* Task instructions *
From the data that follows, report how many lines hold the string "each", giving only the number.

============================================================

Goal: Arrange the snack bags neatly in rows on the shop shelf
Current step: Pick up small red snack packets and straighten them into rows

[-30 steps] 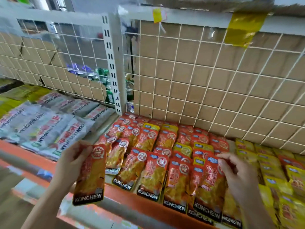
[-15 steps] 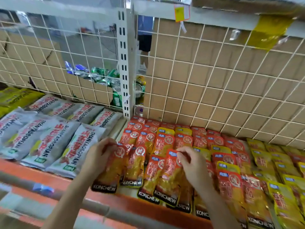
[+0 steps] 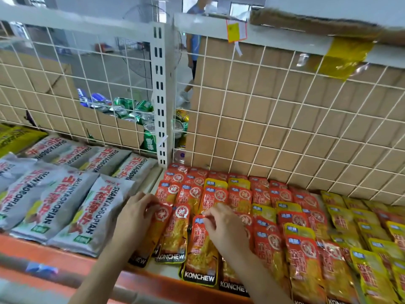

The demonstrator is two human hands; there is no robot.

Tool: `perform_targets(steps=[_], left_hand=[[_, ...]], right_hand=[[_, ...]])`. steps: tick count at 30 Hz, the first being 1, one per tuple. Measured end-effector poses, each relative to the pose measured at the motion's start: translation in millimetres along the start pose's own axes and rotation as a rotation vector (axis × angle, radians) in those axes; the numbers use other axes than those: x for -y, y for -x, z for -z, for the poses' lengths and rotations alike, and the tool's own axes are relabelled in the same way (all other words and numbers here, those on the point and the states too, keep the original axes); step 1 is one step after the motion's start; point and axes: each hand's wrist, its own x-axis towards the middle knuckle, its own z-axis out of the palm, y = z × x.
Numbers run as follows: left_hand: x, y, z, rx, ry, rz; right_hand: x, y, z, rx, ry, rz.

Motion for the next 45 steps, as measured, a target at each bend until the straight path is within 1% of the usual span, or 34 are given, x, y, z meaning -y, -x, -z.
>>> perform_targets(steps=[3,7,11,13,17,21,24,26,29,33,36,39,41,45], left_hand=[[2.7,2.7,-0.6,-0.02,-0.046,-0.021],[0.7,-0.4,1.8,-0.035,-0.088,-0.016],[-18.7,-10.6,1.1,-0.024,-0.034,-0.075],[-34.0,-19.2,-1.9,-0.015,0.014,-0.126],[-68.2,-36.8,-20.2,0.067,0.031,-0.229],[-96.4,-51.1,-45.8,0.163,-0.006,-0.285],[-106.1,-61.3,-63.6,0.267,-0.12,-0.246],[-106.8,-63.8,-73.4,0.341,-0.148,-0.207],[-105.5,-64.1,-82.7,0.395,-0.192,-0.177],[-106.6,-68.4,-86.8,0.367,-0.159,-0.14],[-105.7,-73.3,-89.9,0.3,-0.088,-0.127],[-103.0,-78.3,-91.5,0.256,-0.029,-0.104],[-102.9,-80.4,-90.5,0.238,-0.004,-0.094],[-104.9,-85.9,-88.1,0.235,0.033,-0.091]], right_hand=[[-2.5,1.0,-1.8,-0.029,0.041,0.021],[-11.8,-1.4,9.7,-0.1,0.007,0.024],[-39.9,-3.8,32.1,-0.16,0.022,-0.042],[-55.6,-4.2,46.7,-0.158,0.067,-0.095],[-87.0,-2.5,71.2,-0.066,0.149,-0.22],[-102.3,0.5,81.1,0.068,0.216,-0.252],[-104.3,2.9,78.1,0.168,0.282,-0.245],[-105.0,4.0,74.9,0.218,0.327,-0.244],[-105.7,4.4,74.2,0.252,0.356,-0.247],[-106.7,2.1,75.4,0.226,0.32,-0.26],[-107.4,-1.3,74.7,0.221,0.281,-0.289],[-108.5,-6.7,77.5,0.171,0.209,-0.335],[-109.6,-11.4,81.7,0.148,0.205,-0.362],[-110.8,-19.1,85.3,0.201,0.222,-0.396]])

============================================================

* Output of the exercise *
2